Article: Divine Command Theories
December 7, 2009
Divine command ethics is best understood as an account of the deontological (deon = duty in Greek) part of morality that concerns duty or obligation. Moral deontology’s chief concepts are moral requirement (obligation), moral permission (rightness), and moral prohibition (wrongness). On a divine command conception, actions are morally wrong only because God forbids them; actions are morally only because God does not forbid them; and actions are morally obligatory only because God commands them. Contemporary divine command theorists disagree about how to conceive of the precise relation between, for example, being morally wrong and being forbidden by God. On one view, the property of being morally wrong is identical with the property of being forbidden by God; on another, the former property is distinct from but logically comes before God’s command. A third view is that God’s forbidding an action causes it to be morally wrong.
Monotheists of all stripes should, at least initially, be sympathetic to an ethics of divine commands. Judaism, Christianity, and Islam share the view that the Hebrew Bible has authority in religious matters. Both Exodus 20:1-17 and Deuteronomy 5:6-21, which recount the revelation of the Decalogue, portray God as a commander, instructing the Chosen People about what they are to do and not to do by commanding them. It seems natural enough to suppose that the AUTHORITY of the Decalogue depends on the fact that it is divinely commanded.
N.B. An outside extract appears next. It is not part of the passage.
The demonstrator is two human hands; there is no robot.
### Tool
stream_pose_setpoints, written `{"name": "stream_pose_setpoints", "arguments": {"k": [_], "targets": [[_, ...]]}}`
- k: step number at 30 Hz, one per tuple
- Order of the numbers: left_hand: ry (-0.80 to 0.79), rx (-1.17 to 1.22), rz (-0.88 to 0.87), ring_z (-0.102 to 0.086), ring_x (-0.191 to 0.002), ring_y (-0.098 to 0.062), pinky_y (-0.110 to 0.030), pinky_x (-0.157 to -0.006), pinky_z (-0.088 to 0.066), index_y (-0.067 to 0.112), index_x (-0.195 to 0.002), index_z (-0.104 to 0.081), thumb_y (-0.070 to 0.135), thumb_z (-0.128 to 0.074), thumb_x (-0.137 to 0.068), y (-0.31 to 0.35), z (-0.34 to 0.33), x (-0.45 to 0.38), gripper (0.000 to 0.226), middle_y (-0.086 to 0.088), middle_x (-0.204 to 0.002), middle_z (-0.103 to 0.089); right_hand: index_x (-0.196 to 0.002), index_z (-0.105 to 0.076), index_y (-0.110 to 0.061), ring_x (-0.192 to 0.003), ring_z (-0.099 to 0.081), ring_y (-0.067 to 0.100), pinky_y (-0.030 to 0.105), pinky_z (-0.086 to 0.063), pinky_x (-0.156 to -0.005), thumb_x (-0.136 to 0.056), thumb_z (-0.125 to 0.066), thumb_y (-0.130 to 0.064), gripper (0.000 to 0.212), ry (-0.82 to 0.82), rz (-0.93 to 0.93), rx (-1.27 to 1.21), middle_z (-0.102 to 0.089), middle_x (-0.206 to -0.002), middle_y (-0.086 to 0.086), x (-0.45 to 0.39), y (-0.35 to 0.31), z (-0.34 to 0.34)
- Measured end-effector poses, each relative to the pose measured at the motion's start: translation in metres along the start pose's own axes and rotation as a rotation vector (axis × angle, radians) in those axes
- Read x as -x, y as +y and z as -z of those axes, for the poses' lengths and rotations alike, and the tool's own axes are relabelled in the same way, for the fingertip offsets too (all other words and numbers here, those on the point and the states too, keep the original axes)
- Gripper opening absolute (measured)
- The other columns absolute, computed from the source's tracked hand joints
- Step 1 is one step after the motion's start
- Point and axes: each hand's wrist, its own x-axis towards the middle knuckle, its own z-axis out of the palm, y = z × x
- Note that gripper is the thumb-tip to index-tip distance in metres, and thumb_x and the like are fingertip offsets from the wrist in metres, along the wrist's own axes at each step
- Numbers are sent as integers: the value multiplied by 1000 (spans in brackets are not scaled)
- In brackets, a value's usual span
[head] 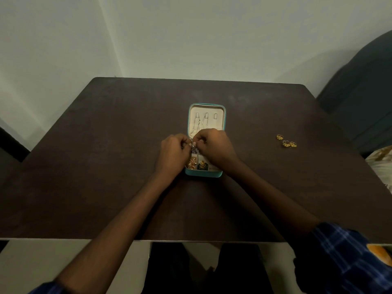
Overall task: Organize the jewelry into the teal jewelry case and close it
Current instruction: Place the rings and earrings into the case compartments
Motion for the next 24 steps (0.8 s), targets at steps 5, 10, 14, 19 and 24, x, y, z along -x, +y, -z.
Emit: {"name": "stream_pose_setpoints", "arguments": {"k": [5, 10, 14, 19, 24], "targets": [[-19, -2, 17, -58, -81, -9, -15, -60, -45, 12, -94, -66, 18, -57, -90, -1, 1, 0, 12, -3, -96, -65, -88, -70, -12, -81, -63, 15, 32, -53, -66, -84, -54, -12, 17, 49, -29, -18, -70, -89, 2, 3, 2, 4], [-28, 15, 32, -58, -81, -7, -12, -61, -42, 14, -94, -66, 16, -58, -89, -1, 2, -1, 10, 1, -94, -65, -82, -69, -14, -77, -60, 13, 27, -44, -60, -85, -59, -23, 14, -47, -30, 135, -68, -82, -2, 8, 6, 5], [-32, 0, 32, -58, -79, -8, -15, -62, -42, 13, -92, -68, 16, -59, -89, 1, 2, 0, 11, 0, -91, -66, -79, -67, -12, -76, -61, 19, 31, -49, -62, -87, -54, -25, 20, -7, 11, 203, -67, -80, 2, 4, 0, 0], [-42, 3, 39, -59, -79, -9, -18, -63, -45, 13, -90, -69, 15, -58, -89, 0, 3, 0, 11, -1, -91, -67, -81, -68, -12, -76, -59, 21, 29, -42, -61, -90, -55, -29, 23, -61, 48, 189, -67, -81, 5, 1, -3, -5], [34, -45, -7, -53, -84, -9, -16, -67, -37, 13, -96, -67, 19, -58, -89, 6, 1, 0, 13, -4, -100, -59, -90, -72, -15, -81, -61, 13, 28, -47, -65, -88, -57, -22, 17, 16, 40, 79, -70, -90, 0, 11, 9, 17]]}}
It is possible, of course, to understand these divine commands as nothing more than God’s emphatic endorsement of a moral code whose truth is independent of them.
Being omniscient, God would know such moral truths, and being supremely good, God would want to communicate them to the Chosen People. On this view, commands are God’s way of transmitting important moral information to humans. But it is also possible to understand the truth of the moral code expressed by the Decalogue as dependent on the divine commands.